Those lines of the data that hold the word "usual" are to be copied out.

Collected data
▬▬▬▬▬▬
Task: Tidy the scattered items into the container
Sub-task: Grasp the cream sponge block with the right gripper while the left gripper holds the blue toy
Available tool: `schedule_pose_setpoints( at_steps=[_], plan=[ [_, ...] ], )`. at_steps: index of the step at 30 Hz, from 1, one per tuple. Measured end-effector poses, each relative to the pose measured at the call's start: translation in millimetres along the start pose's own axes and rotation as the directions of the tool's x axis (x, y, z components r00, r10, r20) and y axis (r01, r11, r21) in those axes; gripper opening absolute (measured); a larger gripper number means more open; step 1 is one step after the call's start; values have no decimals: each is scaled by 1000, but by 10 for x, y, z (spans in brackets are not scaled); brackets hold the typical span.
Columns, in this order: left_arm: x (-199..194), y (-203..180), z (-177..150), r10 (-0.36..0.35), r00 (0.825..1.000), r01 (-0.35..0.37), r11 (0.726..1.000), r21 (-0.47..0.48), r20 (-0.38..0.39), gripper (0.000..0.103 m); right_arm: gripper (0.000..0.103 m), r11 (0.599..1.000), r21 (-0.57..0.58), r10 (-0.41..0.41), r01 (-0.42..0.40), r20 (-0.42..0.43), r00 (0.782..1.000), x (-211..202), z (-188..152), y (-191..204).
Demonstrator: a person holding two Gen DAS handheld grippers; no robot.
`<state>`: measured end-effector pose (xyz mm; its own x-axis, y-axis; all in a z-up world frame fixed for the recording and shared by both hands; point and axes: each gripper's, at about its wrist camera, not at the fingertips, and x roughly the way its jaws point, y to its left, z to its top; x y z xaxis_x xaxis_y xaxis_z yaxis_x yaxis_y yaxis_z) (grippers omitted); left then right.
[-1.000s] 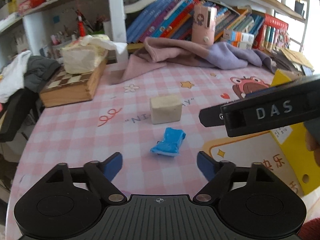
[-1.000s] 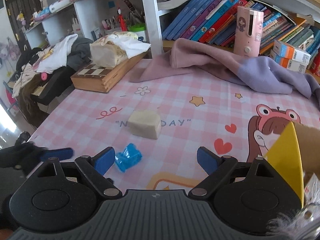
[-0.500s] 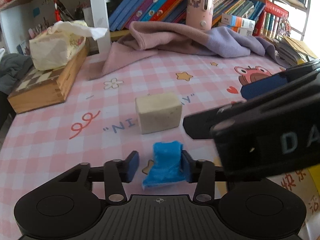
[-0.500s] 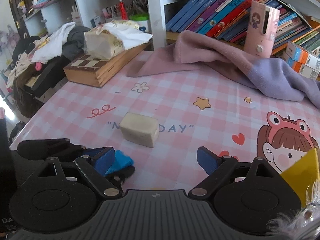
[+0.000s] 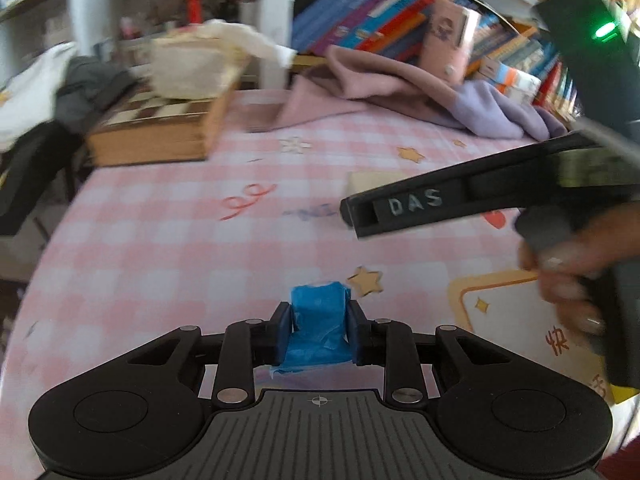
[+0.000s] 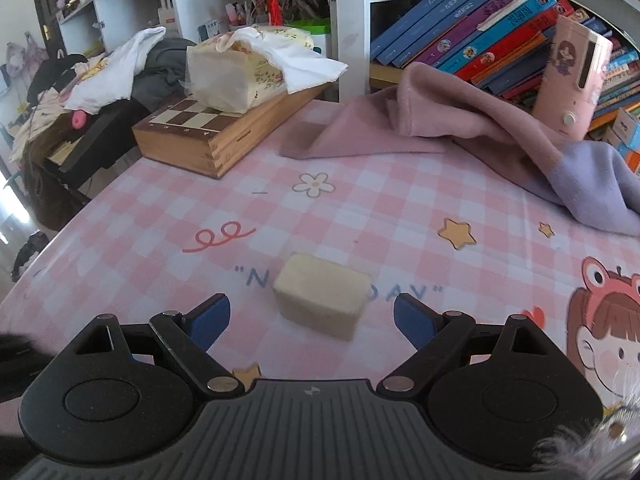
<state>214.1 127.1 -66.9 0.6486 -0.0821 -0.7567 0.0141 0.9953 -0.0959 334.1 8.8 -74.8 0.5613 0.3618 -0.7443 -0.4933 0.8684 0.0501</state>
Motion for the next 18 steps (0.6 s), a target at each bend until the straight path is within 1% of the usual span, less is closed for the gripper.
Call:
schedule_pose_setpoints(
  at_steps=[3, 4, 5, 6, 7, 9, 12, 18],
  plan=[
    [-157, 107, -63, 23, 1000, -23, 999, -40, -4, 27, 89, 999, -21, -36, 35, -27, 999, 180, 31, 46],
    [-208, 133, -81, 29, 1000, -29, 998, -48, -1, 26, 87, 999, -14, -49, 49, -31, 998, 232, 35, 38],
    [-258, 159, -101, 33, 999, -33, 998, -51, 2, 26, 77, 998, -5, -58, 58, -35, 998, 272, 38, 29],
    [-311, 180, -120, 37, 999, -36, 998, -55, 6, 26, 63, 998, 8, -68, 68, -41, 997, 307, 38, 13],
    [-358, 197, -139, 40, 999, -39, 998, -58, 10, 26, 54, 997, 22, -69, 70, -47, 997, 332, 31, -10],
    [-452, 229, -171, 43, 999, -42, 997, -70, 22, 26, 50, 997, 49, -60, 62, -38, 997, 318, 22, -36],
    [-578, 260, -187, 40, 998, -36, 996, -83, 43, 26, 48, 996, 67, -53, 55, -24, 998, 215, 0, -19],
    [-737, 224, -179, 15, 995, -9, 998, -68, 95, 26, 47, 997, 59, -46, 44, 31, 998, -213, -92, 82]
  ],
)
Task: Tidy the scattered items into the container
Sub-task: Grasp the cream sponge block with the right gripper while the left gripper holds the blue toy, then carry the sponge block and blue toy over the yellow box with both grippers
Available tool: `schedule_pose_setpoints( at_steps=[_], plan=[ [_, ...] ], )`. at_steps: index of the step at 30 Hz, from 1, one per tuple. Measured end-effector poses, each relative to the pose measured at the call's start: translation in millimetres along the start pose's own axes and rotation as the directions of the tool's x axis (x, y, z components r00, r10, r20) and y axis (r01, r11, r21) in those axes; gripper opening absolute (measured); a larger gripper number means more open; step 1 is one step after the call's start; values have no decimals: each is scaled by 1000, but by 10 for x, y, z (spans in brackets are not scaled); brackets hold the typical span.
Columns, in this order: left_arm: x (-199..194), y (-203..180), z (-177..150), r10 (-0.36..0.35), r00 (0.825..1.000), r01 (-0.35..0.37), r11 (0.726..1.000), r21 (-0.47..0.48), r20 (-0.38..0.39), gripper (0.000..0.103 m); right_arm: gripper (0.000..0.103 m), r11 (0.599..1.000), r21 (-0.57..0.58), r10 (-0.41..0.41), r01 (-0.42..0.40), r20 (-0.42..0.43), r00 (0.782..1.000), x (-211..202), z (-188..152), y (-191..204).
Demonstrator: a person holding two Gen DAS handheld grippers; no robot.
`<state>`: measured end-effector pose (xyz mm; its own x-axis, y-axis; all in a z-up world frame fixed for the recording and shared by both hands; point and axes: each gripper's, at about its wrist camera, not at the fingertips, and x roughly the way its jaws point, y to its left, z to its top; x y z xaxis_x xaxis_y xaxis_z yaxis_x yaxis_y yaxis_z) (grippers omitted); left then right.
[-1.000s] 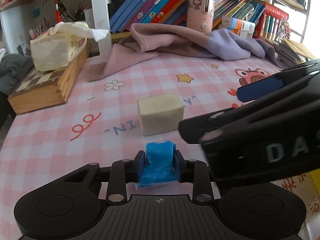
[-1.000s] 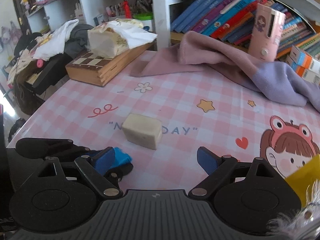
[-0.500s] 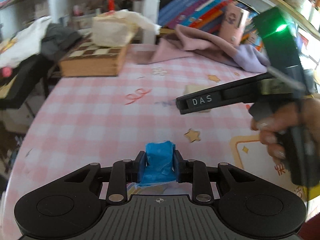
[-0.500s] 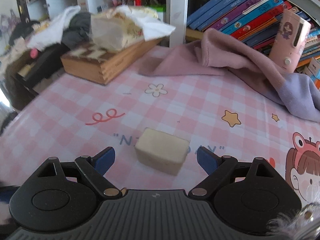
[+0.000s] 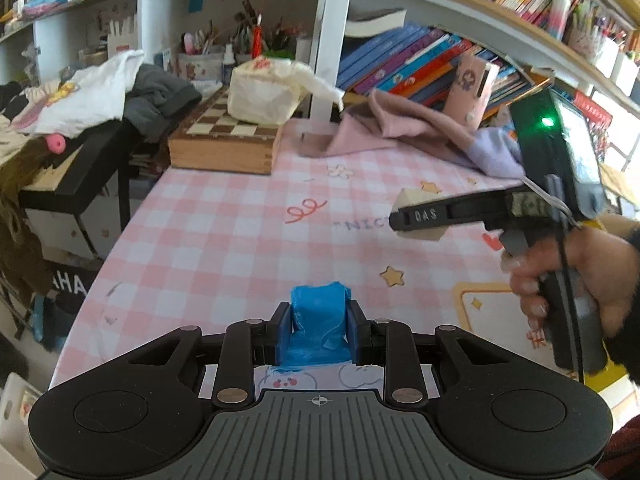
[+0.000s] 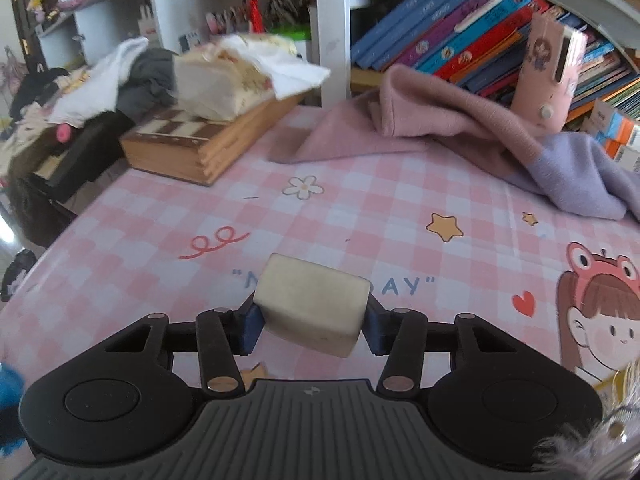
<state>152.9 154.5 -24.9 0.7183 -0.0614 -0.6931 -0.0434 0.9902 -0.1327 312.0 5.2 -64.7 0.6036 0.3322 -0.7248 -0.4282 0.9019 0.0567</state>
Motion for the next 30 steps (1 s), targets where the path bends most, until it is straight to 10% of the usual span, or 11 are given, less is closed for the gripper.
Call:
schedule_pose_setpoints(
  at_steps=[30],
  plan=[
    [-1233, -227, -602, -221, 971, 210, 970, 121, 88, 26, 46, 998, -34, 47, -44, 92, 995, -2252, -1348, 557]
  ],
)
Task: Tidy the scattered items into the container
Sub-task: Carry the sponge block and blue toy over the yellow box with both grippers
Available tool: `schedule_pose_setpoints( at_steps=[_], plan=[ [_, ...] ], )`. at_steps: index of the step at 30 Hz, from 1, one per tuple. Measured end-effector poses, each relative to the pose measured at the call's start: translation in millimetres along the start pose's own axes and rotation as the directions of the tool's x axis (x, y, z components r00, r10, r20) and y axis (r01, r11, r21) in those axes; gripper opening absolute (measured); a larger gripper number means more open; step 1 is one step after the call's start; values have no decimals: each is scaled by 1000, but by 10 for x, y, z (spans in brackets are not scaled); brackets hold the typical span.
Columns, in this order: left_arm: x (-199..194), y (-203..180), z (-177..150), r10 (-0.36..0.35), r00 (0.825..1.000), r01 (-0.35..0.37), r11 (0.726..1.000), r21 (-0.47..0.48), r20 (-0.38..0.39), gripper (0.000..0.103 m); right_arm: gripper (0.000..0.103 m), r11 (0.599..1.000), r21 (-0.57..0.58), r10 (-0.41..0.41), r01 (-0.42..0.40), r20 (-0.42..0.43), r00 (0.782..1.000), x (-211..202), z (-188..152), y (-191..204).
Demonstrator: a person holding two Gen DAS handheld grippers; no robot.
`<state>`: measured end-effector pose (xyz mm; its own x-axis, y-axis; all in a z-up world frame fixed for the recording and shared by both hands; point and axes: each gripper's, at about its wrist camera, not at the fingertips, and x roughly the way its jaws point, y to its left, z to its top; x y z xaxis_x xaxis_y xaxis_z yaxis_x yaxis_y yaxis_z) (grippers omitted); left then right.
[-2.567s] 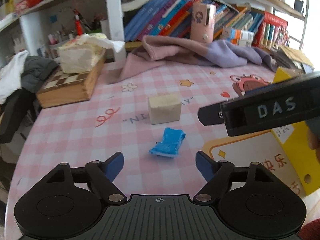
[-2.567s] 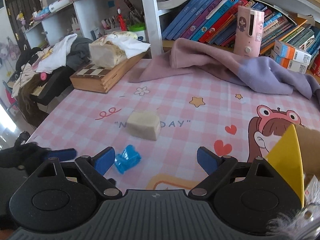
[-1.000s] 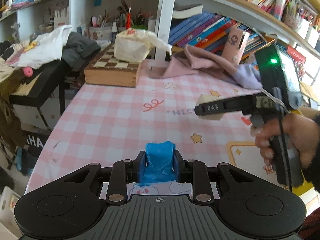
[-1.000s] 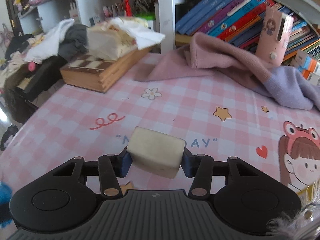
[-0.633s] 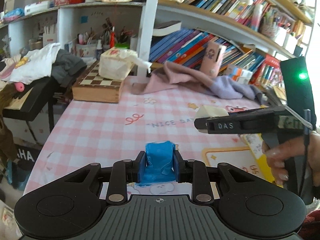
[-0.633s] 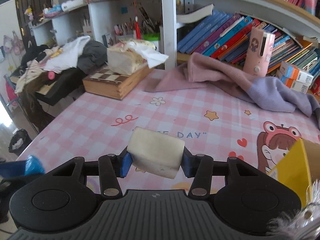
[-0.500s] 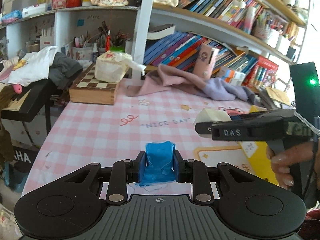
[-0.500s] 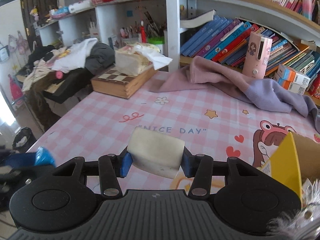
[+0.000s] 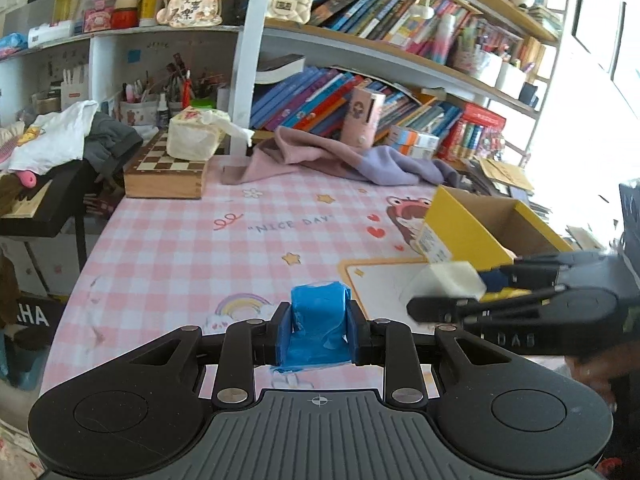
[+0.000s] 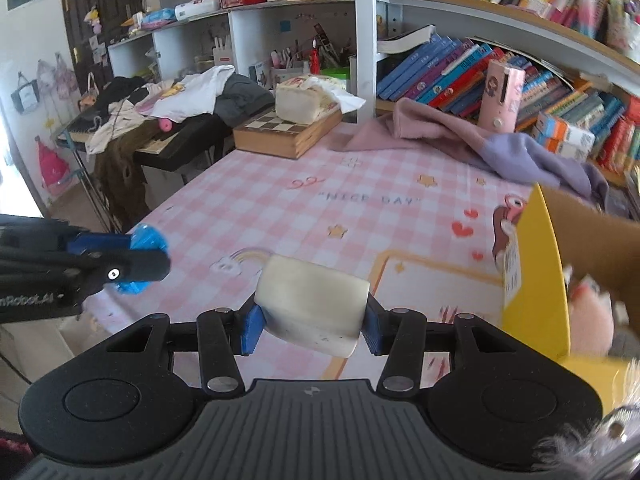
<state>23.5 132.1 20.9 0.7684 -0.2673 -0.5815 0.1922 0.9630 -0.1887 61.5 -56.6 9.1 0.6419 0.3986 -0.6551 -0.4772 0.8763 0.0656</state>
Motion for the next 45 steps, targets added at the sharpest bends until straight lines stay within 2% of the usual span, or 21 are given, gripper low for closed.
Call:
schedule_pose_setpoints(
  at_steps=[4, 9, 17, 24, 33, 45],
  plan=[
    [-155, -73, -183, -33, 999, 33, 999, 20, -21, 26, 46, 999, 14, -34, 34, 12, 999, -226, -245, 153],
    [-258, -156, -361, -83, 995, 84, 996, 17, -54, 26, 46, 997, 47, -66, 66, -13, 998, -413, -521, 275],
    [-252, -364, -484, -175, 980, 181, 982, 53, -99, 26, 46, 982, 112, -148, 152, -42, 988, -722, -820, 239],
    [-216, -634, -574, -256, 956, 272, 956, 112, -142, 26, 46, 957, 187, -215, 223, -62, 975, -961, -1050, 121],
    [-142, -909, -589, -319, 931, 347, 924, 158, -176, 26, 46, 917, 275, -278, 288, -77, 958, -1197, -1249, -42],
    [94, -1366, -547, -418, 876, 468, 857, 215, -242, 26, 46, 848, 363, -370, 386, -117, 922, -1469, -1446, -373]
  ],
)
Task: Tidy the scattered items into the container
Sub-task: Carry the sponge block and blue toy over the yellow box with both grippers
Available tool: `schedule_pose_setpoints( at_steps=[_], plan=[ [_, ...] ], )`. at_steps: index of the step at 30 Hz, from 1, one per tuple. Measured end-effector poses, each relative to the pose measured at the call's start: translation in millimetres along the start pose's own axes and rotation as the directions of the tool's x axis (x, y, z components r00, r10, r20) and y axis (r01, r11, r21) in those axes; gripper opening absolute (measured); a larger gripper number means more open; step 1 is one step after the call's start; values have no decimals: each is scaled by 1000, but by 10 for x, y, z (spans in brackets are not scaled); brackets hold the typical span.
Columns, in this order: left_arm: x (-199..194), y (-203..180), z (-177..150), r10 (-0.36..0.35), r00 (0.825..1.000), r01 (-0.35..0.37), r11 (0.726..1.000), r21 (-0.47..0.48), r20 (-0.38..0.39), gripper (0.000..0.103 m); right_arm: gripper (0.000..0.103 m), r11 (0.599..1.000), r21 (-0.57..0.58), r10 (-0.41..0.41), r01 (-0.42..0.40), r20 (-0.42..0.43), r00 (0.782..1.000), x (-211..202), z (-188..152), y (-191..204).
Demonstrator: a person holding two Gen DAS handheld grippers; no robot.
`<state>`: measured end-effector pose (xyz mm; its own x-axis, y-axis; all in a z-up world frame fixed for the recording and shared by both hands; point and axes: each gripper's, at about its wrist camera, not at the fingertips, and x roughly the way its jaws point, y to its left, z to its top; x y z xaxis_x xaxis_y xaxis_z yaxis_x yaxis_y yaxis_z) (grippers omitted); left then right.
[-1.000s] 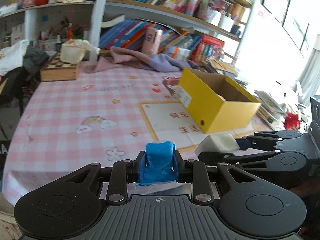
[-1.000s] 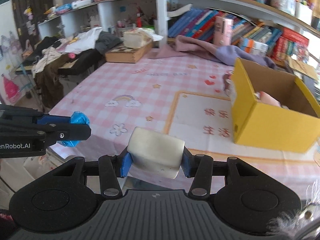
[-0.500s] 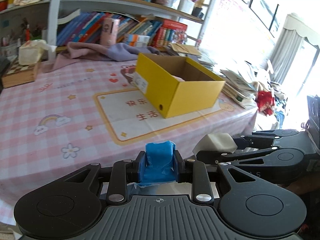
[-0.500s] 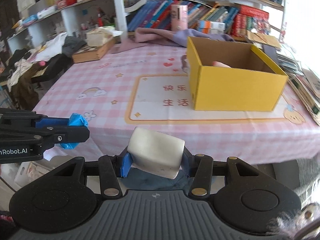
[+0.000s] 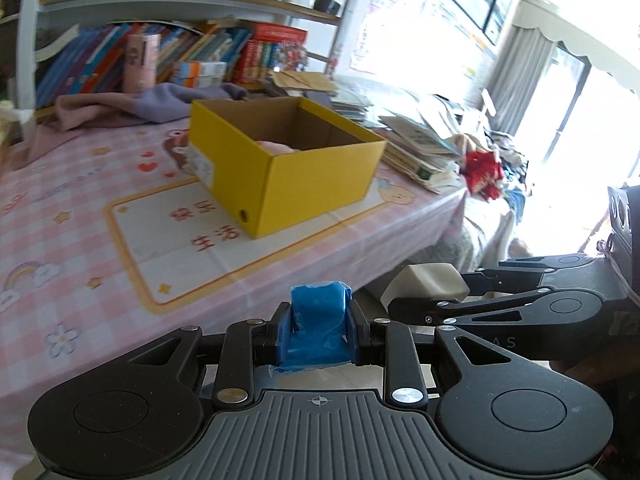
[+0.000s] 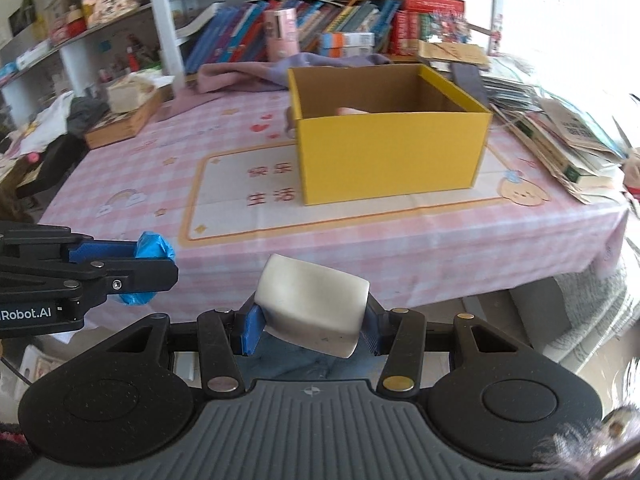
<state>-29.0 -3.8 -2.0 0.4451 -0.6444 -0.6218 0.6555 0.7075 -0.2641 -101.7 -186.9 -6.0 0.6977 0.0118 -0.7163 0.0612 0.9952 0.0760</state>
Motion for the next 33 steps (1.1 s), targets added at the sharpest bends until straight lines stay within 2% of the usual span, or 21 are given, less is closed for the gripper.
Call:
schedule_pose_setpoints(
  at_steps=[17, 23, 29, 33],
  plan=[
    [610, -299, 378, -103, 994, 106, 991, 88, -30, 26, 46, 992, 78, -98, 98, 0, 995, 68, 131, -582],
    [738, -346, 593, -77, 997, 75, 989, 128, 11, 26, 46, 993, 84, -82, 79, 33, 996, 201, 339, -791],
    [803, -383, 906, -43, 994, 26, 986, 165, 101, 26, 45, 996, 78, -45, 37, 111, 993, 299, 689, -1036],
    [948, -392, 1172, -18, 989, -4, 989, 146, 148, 26, 45, 999, 46, -11, 3, 175, 984, 362, 1000, -1214]
  ],
)
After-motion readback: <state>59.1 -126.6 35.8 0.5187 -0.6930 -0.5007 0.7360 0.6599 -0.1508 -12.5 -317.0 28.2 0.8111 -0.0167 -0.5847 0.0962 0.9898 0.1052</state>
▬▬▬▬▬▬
- TASK OUTPUT -
Motion for the next 18 steps (0.6 s), a target at each bend until the straight path is within 1% of the usual span, less is closed for the gripper.
Motion for the next 30 steps (1 s), targets where the path bends most, until it is straight to 10% of the usual span, or 11 are given, less is closed for the gripper.
Motion for the next 45 steps, targets added at the sharpest bends until straight lines stay within 2% of the usual span, or 21 are given, gripper low for closed.
Motion for the next 33 steps (1.1 s), targets added at the sharpest bends until straight lines stay within 2% of the usual span, or 21 are given, less is closed for the gripper.

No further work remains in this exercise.